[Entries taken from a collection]
[Start of Attachment]

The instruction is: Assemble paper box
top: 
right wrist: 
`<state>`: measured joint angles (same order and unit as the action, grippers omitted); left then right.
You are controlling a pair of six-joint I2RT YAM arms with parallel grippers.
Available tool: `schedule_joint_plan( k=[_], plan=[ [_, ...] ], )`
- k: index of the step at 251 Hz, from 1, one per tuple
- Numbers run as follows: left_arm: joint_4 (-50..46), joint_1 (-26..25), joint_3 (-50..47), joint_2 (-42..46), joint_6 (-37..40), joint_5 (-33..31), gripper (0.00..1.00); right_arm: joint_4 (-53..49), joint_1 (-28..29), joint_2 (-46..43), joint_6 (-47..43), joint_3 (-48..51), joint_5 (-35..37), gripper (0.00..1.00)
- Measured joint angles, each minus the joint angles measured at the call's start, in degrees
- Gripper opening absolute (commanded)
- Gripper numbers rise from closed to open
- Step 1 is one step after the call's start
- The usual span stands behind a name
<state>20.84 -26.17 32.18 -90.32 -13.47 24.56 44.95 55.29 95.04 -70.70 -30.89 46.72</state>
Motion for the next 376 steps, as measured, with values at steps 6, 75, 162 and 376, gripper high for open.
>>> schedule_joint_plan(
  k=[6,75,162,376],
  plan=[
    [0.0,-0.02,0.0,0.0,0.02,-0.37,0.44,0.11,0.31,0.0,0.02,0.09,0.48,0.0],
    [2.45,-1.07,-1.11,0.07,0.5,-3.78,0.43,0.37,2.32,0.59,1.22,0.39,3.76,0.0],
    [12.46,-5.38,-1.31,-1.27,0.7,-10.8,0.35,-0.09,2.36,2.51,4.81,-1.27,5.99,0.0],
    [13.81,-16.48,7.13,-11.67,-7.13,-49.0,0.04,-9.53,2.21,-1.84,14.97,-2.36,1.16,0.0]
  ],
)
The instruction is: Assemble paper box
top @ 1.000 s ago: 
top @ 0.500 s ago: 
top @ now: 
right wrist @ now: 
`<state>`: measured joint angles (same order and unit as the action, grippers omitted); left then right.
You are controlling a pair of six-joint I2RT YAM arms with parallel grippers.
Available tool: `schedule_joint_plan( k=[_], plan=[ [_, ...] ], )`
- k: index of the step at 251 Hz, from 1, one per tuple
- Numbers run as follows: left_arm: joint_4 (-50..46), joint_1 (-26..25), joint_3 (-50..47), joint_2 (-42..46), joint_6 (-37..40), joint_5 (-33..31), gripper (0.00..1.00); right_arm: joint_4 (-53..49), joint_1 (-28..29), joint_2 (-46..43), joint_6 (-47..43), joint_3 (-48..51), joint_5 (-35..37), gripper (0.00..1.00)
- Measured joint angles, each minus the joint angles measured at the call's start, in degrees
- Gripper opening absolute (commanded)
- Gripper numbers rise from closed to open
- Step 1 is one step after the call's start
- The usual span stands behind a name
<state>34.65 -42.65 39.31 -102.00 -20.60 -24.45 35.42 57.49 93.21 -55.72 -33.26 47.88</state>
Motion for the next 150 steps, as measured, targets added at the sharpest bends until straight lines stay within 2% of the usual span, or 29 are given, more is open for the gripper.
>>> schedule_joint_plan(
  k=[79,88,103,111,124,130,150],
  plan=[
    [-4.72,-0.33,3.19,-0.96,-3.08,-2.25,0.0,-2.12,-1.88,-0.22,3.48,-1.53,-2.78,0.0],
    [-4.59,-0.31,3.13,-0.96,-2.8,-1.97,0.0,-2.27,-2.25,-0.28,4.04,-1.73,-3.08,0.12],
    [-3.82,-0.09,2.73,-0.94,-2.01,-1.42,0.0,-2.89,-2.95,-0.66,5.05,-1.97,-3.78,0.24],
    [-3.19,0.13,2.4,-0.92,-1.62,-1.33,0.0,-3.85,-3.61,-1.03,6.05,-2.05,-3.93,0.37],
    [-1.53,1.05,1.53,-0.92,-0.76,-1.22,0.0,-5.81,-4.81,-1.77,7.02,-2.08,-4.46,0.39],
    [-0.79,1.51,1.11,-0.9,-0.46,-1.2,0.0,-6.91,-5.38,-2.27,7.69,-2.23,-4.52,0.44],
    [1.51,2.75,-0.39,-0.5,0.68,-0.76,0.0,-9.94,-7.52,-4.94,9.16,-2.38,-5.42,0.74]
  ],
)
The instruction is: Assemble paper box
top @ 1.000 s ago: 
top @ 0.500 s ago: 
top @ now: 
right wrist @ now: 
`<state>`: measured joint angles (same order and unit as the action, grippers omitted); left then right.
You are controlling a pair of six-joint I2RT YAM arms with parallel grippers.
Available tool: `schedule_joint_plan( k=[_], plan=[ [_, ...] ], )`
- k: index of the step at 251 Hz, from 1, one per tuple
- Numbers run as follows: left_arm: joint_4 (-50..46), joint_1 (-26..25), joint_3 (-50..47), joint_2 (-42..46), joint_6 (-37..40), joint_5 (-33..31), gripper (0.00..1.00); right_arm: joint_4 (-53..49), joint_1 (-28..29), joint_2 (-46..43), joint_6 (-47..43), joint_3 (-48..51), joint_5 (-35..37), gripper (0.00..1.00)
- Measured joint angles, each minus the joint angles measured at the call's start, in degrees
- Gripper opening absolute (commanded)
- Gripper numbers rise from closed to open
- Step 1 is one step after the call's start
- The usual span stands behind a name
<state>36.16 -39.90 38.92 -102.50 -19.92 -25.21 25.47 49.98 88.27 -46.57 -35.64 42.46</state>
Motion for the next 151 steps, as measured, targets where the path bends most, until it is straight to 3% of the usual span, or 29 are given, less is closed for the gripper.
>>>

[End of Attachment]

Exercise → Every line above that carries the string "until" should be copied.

Your response →
Motion for the next 150 steps, as measured, targets added at the sharpest bends until straight lines stay within 2% of the usual span, or 29 are given, more is open for the gripper.
Motion for the next 151 steps, as measured, targets where the path bends most, until it is straight to 3% of the usual span, or 29 are given, less is closed for the gripper.

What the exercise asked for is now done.